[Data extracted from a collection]
########################################

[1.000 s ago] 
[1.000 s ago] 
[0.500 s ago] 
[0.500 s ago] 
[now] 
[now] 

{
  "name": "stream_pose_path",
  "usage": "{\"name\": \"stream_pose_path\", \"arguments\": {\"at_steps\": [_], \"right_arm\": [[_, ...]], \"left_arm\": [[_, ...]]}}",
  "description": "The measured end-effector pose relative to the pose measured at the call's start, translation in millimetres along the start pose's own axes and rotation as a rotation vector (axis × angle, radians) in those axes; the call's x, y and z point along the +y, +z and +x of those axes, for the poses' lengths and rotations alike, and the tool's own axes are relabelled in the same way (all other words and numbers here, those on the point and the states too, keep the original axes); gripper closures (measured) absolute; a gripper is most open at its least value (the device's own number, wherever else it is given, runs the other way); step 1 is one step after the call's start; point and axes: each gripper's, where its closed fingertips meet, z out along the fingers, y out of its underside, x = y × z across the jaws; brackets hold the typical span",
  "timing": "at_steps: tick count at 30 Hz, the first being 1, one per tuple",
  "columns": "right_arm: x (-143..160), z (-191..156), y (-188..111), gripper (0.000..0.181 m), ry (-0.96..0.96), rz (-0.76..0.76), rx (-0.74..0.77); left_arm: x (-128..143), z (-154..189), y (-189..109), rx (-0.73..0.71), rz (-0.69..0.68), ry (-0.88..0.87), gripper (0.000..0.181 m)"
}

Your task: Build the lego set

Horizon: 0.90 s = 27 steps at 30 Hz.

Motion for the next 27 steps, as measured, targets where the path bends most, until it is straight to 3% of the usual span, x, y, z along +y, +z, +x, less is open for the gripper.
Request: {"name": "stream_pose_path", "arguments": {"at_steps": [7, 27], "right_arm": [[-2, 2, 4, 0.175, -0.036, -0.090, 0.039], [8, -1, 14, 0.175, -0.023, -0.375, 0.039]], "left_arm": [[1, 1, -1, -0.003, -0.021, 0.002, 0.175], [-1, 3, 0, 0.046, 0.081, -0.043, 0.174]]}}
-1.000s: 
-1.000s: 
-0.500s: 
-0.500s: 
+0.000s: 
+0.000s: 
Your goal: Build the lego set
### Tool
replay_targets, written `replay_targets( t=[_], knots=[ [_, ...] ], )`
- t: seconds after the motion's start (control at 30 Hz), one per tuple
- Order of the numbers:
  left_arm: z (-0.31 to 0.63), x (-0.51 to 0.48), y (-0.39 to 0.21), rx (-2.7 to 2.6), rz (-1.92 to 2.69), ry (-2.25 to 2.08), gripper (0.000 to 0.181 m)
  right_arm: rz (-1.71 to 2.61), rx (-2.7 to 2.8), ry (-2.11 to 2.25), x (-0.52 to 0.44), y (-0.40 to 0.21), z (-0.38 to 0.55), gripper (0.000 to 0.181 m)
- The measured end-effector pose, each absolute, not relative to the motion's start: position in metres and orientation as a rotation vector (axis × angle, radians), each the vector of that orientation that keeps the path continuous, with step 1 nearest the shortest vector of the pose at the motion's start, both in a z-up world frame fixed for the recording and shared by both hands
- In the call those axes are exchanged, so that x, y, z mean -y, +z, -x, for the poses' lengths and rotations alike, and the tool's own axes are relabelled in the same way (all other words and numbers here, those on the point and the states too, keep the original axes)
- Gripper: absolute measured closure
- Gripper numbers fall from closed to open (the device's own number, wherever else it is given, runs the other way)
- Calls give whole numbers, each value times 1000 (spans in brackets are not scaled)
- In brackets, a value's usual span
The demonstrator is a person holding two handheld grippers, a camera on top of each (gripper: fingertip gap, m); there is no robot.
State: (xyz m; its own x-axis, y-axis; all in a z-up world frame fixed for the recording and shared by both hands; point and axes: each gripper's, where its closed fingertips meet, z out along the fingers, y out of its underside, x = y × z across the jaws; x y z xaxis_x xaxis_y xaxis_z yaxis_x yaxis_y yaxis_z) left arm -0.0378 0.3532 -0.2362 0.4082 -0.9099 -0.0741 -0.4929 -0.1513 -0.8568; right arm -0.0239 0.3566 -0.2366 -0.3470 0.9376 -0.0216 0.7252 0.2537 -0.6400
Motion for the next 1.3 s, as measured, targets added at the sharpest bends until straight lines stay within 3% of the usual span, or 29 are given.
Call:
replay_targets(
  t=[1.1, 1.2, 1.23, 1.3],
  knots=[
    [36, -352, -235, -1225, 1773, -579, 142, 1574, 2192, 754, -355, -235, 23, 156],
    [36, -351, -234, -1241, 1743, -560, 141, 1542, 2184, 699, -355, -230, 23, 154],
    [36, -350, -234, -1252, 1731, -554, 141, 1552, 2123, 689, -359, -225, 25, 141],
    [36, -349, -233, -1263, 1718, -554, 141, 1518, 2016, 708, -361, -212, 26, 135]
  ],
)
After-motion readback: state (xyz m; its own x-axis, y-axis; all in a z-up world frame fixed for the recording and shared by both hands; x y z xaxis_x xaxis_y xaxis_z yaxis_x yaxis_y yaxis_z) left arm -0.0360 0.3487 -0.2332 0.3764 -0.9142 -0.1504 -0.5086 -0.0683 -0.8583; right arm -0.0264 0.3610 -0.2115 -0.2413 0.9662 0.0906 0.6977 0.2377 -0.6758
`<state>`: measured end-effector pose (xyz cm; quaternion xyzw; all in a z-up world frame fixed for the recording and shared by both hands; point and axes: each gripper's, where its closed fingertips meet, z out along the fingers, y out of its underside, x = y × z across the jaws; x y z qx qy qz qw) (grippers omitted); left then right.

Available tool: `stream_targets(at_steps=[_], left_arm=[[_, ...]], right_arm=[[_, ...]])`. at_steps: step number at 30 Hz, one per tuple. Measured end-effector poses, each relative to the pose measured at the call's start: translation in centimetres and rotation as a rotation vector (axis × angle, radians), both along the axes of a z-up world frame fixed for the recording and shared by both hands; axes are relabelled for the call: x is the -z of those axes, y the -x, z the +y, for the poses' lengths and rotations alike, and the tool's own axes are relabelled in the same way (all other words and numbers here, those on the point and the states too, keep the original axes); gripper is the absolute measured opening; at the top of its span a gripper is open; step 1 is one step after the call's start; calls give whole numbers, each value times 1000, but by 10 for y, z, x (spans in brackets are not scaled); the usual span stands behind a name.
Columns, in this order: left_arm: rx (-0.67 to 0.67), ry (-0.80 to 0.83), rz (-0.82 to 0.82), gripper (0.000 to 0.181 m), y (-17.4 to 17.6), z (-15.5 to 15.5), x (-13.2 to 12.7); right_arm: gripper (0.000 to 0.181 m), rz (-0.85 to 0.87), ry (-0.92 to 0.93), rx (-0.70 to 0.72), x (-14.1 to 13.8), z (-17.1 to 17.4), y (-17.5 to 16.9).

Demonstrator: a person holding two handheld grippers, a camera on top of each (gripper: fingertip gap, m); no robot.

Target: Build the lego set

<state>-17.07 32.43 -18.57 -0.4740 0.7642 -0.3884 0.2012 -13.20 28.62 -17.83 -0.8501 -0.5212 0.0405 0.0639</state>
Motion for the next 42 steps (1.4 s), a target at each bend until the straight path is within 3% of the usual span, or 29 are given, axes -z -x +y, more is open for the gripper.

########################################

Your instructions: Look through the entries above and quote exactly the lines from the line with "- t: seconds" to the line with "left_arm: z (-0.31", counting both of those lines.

Response to the task:
- t: seconds after the motion's start (control at 30 Hz), one per tuple
- Order of the numbers:
  left_arm: z (-0.31 to 0.63), x (-0.51 to 0.48), y (-0.39 to 0.21), rx (-2.7 to 2.6), rz (-1.92 to 2.69), ry (-2.25 to 2.08), gripper (0.000 to 0.181 m)

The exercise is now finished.